PyGWalker is unique in its approach, transforming a pandas dataframe directly into an interactive UI similar to Tableau. It removes the need for extensive coding while creating comprehensive visualizations, making it both efficient for data scientists and accessible for non-technical users.

  1. Is PyGWalker suitable for large datasets?

Yes, PyGWalker is designed to handle large datasets effectively. Its intuitive interface ensures smooth navigation and exploration, regardless of the dataset's size. However, like any tool, performance can vary based on the system's resources and the complexity of the data.

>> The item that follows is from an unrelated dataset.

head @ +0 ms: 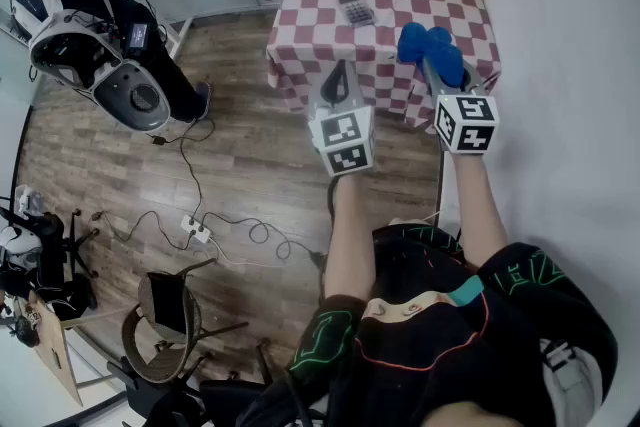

  1. What is the data for plane crashes?

    • Answer: The data for plane crashes varies based on the source and the period of investigation. Various agencies and organizations, such as the Aviation Safety Network and the National Transportation Safety Board (NTSB), keep records of aviation incidents and accidents. Detailed statistics can be found on their respective websites.
  2. How many flights crash per day?

    • Answer: While the exact number can vary, it's important to note that air travel is incredibly safe. On average, there are fewer than two large commercial passenger jet accidents worldwide per year. Considering there are over 100,000 commercial flights daily, the crash rate is extremely low.
  3. How many plane crashes per year?

    • Answer: On average, there are fewer than 20 total accidents involving commercial passenger and cargo planes around the world each year. However, this number can vary based on several factors and the criteria for what is considered a "crash."
  4. How many plane crashes in total history?

    • Answer: Since the inception of aviation, there have been thousands of plane crashes, ranging from minor incidents to major accidents. For detailed statistics and specific numbers, organizations such as the Aviation Safety Network provide comprehensive databases.